Robot hotel opening in Japan to save on labour costs

16 Jul 2015

A new hotel in Japan is opening that sees robots and humanoids replacing general hotel staff in different parts of the building. It’s called Henn na Hotel (Evolve Hotel) and will look at new technology for consistent improvements.

Flush with cute replacement of standard items to suit the capability of robot staff – facial recognition is used instead of keys because robots aren’t great at searching down the side of a couch, an automatic trolley brings your luggage to your room – the hotel aspires to achieve efficiency.

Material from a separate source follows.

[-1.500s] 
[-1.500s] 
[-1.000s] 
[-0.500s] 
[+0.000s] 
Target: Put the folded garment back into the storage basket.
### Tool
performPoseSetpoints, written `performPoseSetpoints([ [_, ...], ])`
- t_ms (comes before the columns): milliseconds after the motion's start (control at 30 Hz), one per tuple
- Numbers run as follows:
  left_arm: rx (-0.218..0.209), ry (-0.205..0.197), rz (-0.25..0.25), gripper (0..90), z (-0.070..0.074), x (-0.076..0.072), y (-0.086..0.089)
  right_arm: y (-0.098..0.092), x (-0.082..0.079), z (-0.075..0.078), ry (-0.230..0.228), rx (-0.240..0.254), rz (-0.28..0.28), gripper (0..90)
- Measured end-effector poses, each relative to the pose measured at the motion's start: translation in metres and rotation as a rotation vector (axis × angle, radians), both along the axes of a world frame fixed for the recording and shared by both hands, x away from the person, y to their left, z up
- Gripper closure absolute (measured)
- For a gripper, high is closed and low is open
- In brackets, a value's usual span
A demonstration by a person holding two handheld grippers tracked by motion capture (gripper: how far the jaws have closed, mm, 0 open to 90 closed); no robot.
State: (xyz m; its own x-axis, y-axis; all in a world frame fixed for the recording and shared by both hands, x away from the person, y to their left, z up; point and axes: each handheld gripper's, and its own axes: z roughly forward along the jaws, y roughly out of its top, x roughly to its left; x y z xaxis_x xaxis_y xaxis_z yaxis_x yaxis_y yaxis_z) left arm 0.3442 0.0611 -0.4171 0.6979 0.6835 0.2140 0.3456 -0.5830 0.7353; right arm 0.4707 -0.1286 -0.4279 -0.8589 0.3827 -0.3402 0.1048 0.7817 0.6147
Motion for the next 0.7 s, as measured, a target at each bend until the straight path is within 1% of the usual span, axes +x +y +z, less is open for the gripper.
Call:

For example, the cloakroom looks like a car manufacturing facility, with a robot arm bringing you your locker and then placing it in a safe compartment until you need it again. Nothing strange here, folks, just a normal hotel…

Front lobby of the robot hotel in Japan

But it’s not just efficiency that Henn na Hotel is aware of, it also knows a good marketing tool. Especially so when you consider the hotel is slap bang in the middle of an amusement park.

“I wanted to highlight innovation,” said Hideo Sawada, the man running Henn na. “I also wanted to do something about hotel prices going up.”

In future, there will be drones delivering snacks to rooms, with robots whizzing around the hotel cleaning up and helping guests.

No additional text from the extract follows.